Raymond Ackerman (born 10 March 1931) is a South African businessman, who purchased the Pick 'n Pay supermarket group from its founder. He purchased four stores from Jack Goldin in the 1960s. Raymond Ackerman was chairman until he stepped down in 2010.

Biography
After graduating from the University of Cape Town with a Bachelor of Commerce, he joined the Greatermans group in the Ackermans division in 1951 at the age of 20 as a trainee manager. Ackermans had been founded just after World War I by his father Gus, but was sold to the Greatermans group in 1940.

Ackerman was eventually offered a position at Greatermans head office in Johannesburg. In the early 1950s, food retailing supermarkets first began to appear on the scene in South Africa. Norman Herber, chairman of Greatermans decided to start a food retailer called Checkers. Ackerman was eventually put in charge of Checkers, making a resounding success of the business.
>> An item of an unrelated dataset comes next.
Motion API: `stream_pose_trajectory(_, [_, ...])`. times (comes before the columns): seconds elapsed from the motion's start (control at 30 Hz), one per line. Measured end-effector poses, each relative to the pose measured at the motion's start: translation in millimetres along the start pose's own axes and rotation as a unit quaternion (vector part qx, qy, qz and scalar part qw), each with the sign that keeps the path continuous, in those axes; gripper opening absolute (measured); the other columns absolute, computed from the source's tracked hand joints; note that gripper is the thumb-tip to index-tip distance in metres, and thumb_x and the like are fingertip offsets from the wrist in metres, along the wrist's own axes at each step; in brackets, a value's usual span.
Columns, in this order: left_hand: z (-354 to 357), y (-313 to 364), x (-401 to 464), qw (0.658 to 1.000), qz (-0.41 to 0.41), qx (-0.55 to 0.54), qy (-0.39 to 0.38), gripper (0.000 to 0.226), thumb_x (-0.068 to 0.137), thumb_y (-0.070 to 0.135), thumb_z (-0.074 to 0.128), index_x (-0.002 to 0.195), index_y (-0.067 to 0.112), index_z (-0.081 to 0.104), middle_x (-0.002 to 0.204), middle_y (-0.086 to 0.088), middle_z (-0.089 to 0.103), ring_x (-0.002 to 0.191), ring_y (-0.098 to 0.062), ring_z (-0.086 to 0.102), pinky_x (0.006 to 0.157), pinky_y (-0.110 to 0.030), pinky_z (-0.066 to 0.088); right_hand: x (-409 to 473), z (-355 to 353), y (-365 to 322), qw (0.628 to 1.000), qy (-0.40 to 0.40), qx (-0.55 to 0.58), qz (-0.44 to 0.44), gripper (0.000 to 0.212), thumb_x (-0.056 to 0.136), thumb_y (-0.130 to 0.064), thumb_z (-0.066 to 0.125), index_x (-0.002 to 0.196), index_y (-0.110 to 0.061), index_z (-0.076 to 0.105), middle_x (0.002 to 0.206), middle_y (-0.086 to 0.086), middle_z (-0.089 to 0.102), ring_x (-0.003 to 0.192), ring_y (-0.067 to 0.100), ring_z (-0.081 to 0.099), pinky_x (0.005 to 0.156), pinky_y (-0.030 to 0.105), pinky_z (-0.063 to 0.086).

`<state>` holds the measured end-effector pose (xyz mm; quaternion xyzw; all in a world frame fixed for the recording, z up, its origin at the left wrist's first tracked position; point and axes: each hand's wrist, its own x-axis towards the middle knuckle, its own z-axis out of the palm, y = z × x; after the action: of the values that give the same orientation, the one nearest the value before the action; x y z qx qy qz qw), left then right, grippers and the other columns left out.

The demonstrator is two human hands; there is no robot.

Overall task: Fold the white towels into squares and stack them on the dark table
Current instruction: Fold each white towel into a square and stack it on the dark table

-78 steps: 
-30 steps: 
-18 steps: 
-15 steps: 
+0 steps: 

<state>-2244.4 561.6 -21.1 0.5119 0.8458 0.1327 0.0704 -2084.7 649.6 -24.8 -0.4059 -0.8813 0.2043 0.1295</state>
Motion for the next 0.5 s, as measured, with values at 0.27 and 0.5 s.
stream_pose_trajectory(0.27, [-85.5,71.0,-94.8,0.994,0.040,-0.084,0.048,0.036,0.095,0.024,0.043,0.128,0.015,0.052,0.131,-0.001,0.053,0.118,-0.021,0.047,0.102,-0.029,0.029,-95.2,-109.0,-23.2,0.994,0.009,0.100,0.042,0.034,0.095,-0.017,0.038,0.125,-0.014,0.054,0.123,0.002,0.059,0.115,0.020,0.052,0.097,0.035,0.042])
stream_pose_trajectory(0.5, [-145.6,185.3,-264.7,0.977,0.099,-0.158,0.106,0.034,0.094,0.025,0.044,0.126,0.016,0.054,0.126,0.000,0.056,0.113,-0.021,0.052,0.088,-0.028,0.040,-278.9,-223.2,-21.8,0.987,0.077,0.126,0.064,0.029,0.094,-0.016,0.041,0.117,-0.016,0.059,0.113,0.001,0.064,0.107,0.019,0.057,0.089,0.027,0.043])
Ackerman won the Outstanding Young South African award in 1965, along with Gary Player and by 1966, at the age of 35, he was the managing director of 85 Checkers stores; however, he was fired in the same year. In response, using his severance pay and a bank loan, Ackerman bought four stores in Cape Town trading under the name Pick 'n Pay. Under his leadership, Pick 'n Pay eventually grew into one of Africa's largest supermarket chains, with a thirty seven billion Rand turnover (2006 figure) and more than 124 supermarkets, 14 hypermarkets and 179 franchised outlets. The Pick 'n Pay Group employs more than 30,000 people in several African countries.

Family 
Pick 'n Pay is a business giant run as a family business. His wife Wendy and his four children, Suzanne, Kathryn, Jonathan, and Gareth, all work for Pick 'n Pay or for its charity. On 21 October 2009, Gareth took over his father's duties, and on 1 March 2010, the chairmanship as well.
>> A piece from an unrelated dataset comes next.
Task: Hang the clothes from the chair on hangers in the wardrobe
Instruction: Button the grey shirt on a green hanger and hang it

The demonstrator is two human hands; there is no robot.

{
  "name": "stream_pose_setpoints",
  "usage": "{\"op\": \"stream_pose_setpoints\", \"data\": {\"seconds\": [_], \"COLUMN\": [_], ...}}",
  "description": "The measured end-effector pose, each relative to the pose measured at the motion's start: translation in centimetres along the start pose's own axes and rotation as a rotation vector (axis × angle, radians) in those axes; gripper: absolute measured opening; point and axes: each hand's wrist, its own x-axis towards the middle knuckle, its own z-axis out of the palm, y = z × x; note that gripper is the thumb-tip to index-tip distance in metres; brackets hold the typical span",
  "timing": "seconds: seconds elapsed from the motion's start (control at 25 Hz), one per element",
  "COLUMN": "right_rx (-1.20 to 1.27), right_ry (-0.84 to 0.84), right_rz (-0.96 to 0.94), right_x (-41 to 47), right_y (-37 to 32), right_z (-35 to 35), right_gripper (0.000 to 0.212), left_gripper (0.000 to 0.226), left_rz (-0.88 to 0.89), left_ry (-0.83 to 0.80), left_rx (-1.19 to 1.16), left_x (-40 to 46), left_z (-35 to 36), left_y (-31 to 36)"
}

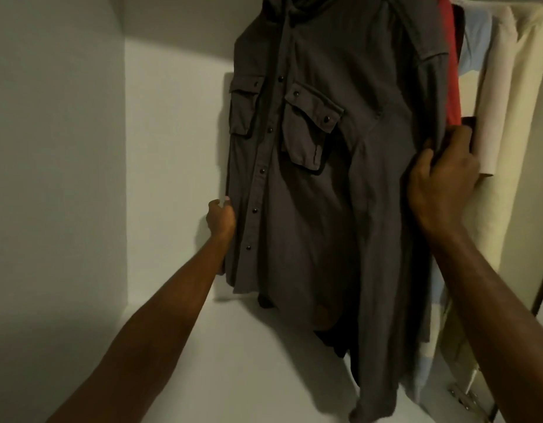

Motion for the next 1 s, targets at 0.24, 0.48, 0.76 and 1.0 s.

Consumer rights and community engagement 
Ackerman campaigned heavily for consumer rights. He lobbied Anton Rupert for cheaper cigarette prices and with the government over the price of bread. His biggest fight was with the authorities to deregulate gasoline prices, though this was unsuccessful. To keep prices low, the firm imports branded products. The Ackerman family's support for the Red Cross War Memorial Children's Hospital dates to Gus's involvement in funding its establishment in 1956. In 2006, the Ackermans donated R4 million to the hospital. Pick 'n Pay was very involved with Cape Town's bid to bring the 2004 Summer Olympics to South Africa. On 14 February 2005, the Raymond Ackerman Academy of Entrepreneurial Development opened in Cape Town to develop business skills and train future managers and leaders for South Africa.

Awards
He received an honorary doctorate in law from Rhodes University in 1986. His alma mater, the University of Cape Town, awarded him an honorary doctorate in commerce in 2001. He was voted 79th in the Top 100 Great South Africans in 2004. In November 2004, the Financial Times named him the only South African among the world's 100 greatest business leaders. In South Africa, he is often ranked with Harry Oppenheimer and Anton Rupert. Ackerman, together with his wife Wendy were awarded the 2010 David Rockefeller Bridging Leadership in Africa Award by The Synergos Institute Southern Africa office.

Books 
Raymond Ackerman published three books on his experiences and with advice for young entrepreneurs.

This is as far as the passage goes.